#### Exercise details
From the line containing "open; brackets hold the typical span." through the last line of the records below, output every line exactly, both ends included, except the pictures.

#### Exercise inputs
—————

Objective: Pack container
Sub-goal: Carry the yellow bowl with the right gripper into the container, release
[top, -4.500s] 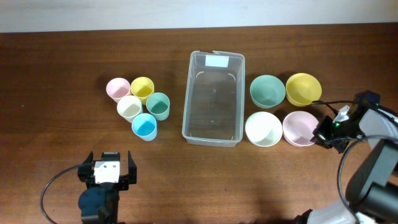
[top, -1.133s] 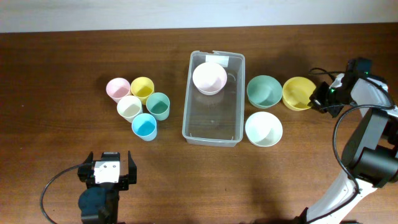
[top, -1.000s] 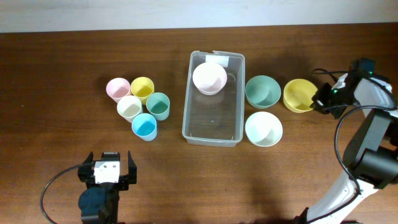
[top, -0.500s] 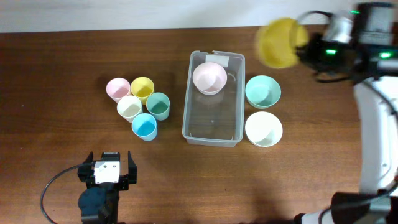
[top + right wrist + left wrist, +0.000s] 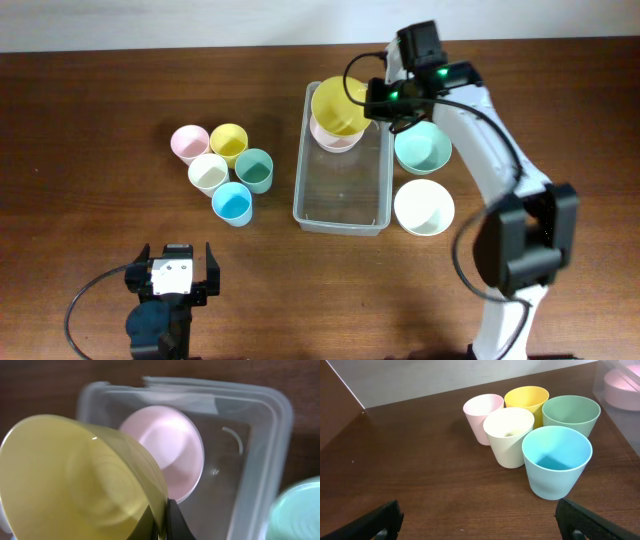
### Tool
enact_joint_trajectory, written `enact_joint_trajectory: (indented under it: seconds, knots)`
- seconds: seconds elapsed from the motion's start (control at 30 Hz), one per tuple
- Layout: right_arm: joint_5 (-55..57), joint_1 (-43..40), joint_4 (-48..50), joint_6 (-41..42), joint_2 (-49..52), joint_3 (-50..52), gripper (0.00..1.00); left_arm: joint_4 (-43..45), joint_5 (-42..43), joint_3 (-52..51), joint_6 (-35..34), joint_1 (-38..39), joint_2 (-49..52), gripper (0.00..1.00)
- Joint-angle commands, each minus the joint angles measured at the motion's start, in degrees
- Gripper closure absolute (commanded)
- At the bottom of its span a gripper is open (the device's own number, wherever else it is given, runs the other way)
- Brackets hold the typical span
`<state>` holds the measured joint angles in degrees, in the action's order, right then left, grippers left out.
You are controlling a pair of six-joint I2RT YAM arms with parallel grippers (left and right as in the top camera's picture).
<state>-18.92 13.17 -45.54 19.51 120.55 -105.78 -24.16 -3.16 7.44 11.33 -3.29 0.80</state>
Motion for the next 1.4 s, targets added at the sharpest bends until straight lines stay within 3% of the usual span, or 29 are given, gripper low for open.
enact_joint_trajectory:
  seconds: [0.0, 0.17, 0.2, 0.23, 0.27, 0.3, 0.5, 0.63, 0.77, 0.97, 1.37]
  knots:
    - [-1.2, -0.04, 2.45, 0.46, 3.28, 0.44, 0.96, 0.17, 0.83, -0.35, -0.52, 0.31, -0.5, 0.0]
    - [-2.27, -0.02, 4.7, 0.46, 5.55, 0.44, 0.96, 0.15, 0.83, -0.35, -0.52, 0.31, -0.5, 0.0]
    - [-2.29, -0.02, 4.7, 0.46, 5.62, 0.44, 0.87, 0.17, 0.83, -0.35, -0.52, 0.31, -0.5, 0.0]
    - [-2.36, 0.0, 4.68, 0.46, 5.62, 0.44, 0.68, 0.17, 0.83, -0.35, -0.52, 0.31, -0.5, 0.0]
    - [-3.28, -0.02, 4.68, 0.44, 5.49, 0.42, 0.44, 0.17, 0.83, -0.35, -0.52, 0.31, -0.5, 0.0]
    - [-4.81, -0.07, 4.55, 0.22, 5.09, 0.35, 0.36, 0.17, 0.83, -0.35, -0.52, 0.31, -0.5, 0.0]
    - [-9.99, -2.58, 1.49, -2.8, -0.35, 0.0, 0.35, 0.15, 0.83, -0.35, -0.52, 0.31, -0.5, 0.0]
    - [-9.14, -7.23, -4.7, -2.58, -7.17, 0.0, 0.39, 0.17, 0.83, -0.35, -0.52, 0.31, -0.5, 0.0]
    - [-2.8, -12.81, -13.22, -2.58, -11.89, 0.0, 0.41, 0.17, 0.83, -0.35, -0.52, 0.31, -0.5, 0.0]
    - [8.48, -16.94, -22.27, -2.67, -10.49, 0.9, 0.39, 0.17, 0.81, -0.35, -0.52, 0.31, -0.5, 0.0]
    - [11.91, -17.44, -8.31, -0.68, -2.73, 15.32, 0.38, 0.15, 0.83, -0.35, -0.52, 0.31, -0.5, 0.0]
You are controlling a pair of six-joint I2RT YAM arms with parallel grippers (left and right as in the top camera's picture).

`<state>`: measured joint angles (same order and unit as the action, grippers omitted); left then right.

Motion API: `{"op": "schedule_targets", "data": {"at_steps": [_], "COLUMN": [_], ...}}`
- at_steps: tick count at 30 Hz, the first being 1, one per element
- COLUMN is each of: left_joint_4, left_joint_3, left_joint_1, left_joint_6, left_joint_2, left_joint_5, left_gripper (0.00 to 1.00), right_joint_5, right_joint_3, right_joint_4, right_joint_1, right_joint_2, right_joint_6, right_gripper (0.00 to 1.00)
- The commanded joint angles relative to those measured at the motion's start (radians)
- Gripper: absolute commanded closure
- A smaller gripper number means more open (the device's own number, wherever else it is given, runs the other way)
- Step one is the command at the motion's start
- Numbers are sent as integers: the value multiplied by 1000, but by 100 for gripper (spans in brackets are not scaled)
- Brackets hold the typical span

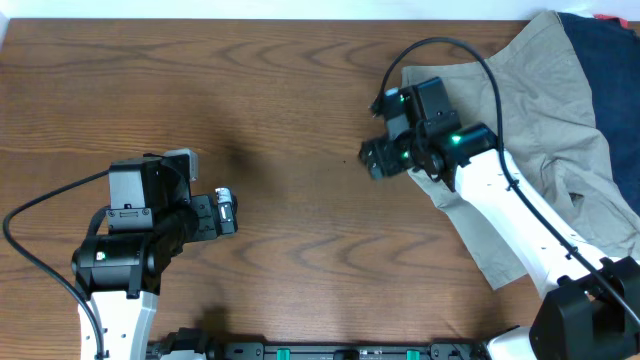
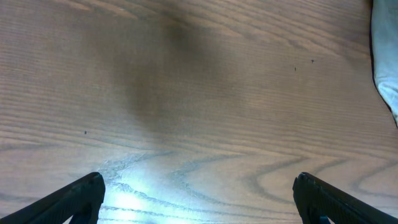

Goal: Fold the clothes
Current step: 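Grasp the khaki shorts waistband with the right gripper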

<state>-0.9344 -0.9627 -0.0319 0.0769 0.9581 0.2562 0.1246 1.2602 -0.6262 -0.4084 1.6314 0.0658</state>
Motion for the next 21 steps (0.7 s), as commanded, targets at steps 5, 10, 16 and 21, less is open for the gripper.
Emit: {"op": "schedule_targets", "data": {"at_steps": [5, 10, 16, 21], "left_joint_4": [0, 0, -5, -8], "left_joint_3": [-21, -21, -21, -21], "left_joint_1": [-4, -4, -4, -4], "left_joint_6": [-12, -12, -12, -12], "left_joint_2": [2, 2, 2, 2], "left_joint_5": [5, 6, 6, 6], "left_gripper": [2, 2, 2, 2], "right_joint_5": [-264, -282, -358, -462], "right_joint_3": [1, 1, 1, 1], "right_joint_4": [167, 309, 484, 624], "right_joint_1": [10, 20, 24, 43], "right_joint_2": [60, 179, 338, 421], "right_joint_6": [-109, -111, -95, -49], "right_gripper": [14, 14, 14, 14]}}
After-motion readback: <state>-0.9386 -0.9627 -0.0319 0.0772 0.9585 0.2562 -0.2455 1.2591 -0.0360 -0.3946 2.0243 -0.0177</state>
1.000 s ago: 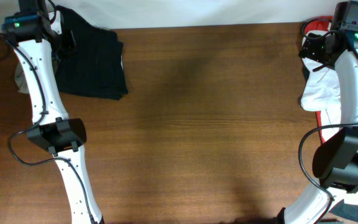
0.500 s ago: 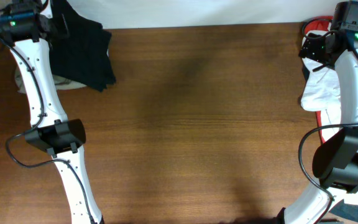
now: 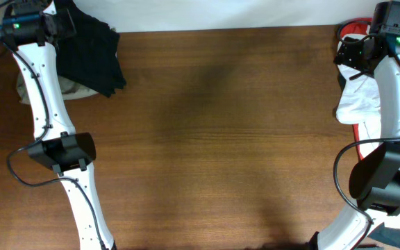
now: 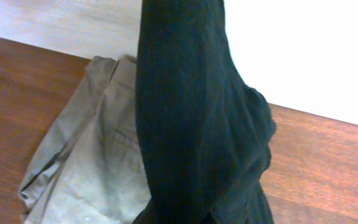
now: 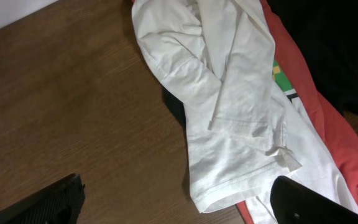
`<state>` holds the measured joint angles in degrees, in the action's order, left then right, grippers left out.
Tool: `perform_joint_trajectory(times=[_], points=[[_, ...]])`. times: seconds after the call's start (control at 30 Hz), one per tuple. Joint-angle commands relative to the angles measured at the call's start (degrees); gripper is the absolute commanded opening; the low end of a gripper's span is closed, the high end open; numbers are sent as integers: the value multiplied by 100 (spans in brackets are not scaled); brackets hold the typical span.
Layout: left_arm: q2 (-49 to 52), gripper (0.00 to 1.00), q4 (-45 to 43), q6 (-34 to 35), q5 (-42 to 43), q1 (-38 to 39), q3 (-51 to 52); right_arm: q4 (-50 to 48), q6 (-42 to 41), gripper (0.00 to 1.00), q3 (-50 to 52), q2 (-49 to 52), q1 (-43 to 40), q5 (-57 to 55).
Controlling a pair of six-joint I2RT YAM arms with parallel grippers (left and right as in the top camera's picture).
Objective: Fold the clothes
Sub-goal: 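Lower the black trousers onto the khaki garment with the left gripper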
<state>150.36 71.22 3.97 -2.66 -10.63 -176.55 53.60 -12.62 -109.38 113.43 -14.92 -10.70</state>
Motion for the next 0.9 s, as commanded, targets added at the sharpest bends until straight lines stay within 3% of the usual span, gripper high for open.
perform_joint_trajectory(times=[0.0, 0.4, 0.87], points=[[-269, 1, -96, 120, 138, 114, -55, 0, 13, 99, -68, -57, 26, -92], [-280, 1, -192, 313, -168, 614, -55, 0, 13, 99, -68, -57, 26, -92], [-236, 1, -603, 197, -647, 164, 24, 0, 13, 99, -68, -57, 26, -92]])
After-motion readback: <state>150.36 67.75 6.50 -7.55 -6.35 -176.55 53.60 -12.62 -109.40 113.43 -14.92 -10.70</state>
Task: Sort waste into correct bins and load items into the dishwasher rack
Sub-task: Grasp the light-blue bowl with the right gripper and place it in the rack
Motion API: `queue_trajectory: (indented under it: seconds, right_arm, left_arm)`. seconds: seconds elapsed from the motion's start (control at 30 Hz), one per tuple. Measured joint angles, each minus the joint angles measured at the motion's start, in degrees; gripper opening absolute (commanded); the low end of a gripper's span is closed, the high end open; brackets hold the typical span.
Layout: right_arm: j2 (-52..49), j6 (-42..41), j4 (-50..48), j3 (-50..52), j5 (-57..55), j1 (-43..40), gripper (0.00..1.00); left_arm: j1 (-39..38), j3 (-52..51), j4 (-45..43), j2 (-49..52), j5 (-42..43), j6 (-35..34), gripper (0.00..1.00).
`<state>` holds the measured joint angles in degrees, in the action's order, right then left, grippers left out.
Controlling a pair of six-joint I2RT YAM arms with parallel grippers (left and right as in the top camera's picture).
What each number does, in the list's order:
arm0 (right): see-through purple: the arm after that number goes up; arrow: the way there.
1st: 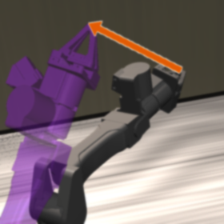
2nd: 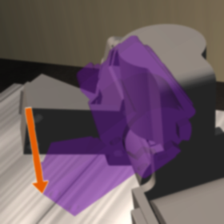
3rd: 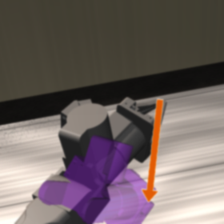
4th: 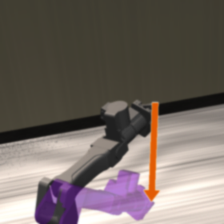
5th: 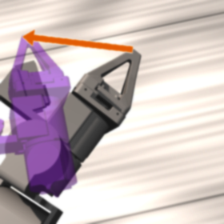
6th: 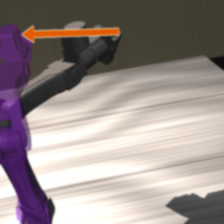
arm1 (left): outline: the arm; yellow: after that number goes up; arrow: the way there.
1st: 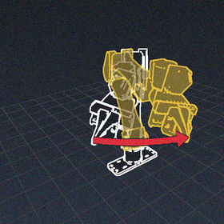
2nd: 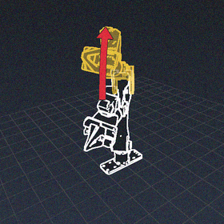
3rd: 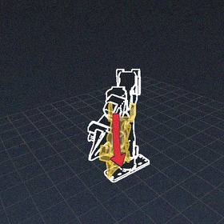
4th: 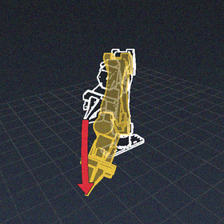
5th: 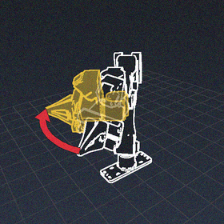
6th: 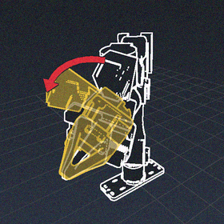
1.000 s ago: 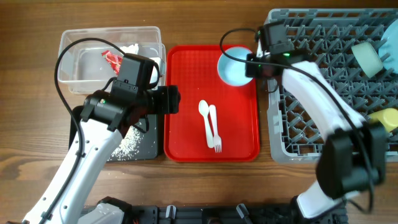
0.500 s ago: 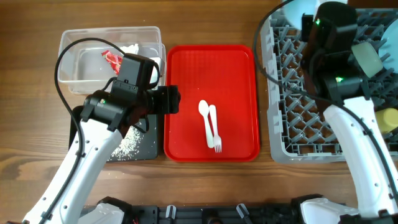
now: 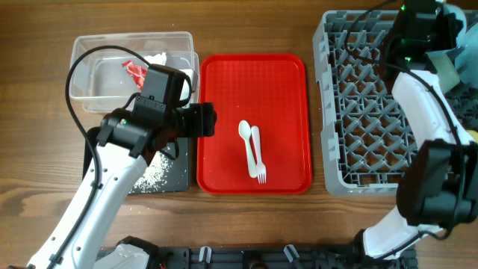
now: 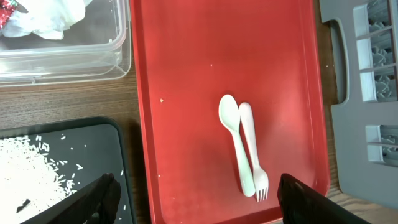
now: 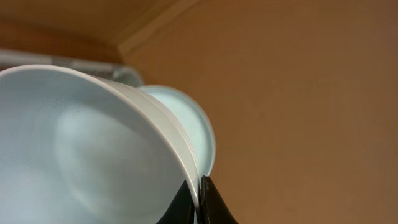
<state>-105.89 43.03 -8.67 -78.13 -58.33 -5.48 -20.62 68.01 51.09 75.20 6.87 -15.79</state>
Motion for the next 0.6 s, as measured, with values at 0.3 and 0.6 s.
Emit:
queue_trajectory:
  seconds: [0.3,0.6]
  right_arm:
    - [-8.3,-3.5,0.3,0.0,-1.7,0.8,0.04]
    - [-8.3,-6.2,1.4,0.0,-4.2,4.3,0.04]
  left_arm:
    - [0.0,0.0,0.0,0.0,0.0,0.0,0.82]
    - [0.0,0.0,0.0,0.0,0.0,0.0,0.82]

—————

#### Exercise solution
Motion API: `queue_trajectory: (indented under it: seconds, right_arm, left_arm)`. seconds: seconds elapsed from the motion's start (control at 30 Hz), one per tuple. Measured joint angles, each minus the joint angles measured at the motion's start, in degrees; gripper opening absolute (commanded); the low end of a gripper's span is closed, the high end open; brackets hold the typical span.
Layout: right_arm: j2 (-52..49), j6 (-42..41), j4 (-50..48), j3 (-50..52), j5 (-57..55), j1 (-43..40), gripper (0.00..1.00); left_arm: j1 (-39..38), j3 (-52..51), j4 (-45..43), j2 (-49..52), j5 (-42..43), j6 (-35..34), gripper (0.00..1.00).
`<state>` holds the measured joint angles in degrees, in the action's order, right then left, grippers left out.
Controlling a pair of six-joint I2RT YAM arms with parallel grippers (left and right as in the top camera's picture).
What each number does, in the list's order:
arm0 (right): see-through purple: the arm after that number goes up; arrow: the way there.
1st: 
2nd: 
3rd: 
4th: 
5th: 
6th: 
arm1 (left): outline: the arm; yellow: after that number goes up; arrow: the way there.
1st: 
2nd: 
3rd: 
4th: 
5th: 
6th: 
1.000 s ago: 
0.500 s ago: 
now: 
now: 
now: 
<state>-105.89 43.03 -8.67 -78.13 -58.33 -5.48 -20.62 68.01 51.09 75.20 6.87 -15.79</state>
Motion for the next 0.6 s, as measured, with values at 0.3 and 0.6 s.
Emit:
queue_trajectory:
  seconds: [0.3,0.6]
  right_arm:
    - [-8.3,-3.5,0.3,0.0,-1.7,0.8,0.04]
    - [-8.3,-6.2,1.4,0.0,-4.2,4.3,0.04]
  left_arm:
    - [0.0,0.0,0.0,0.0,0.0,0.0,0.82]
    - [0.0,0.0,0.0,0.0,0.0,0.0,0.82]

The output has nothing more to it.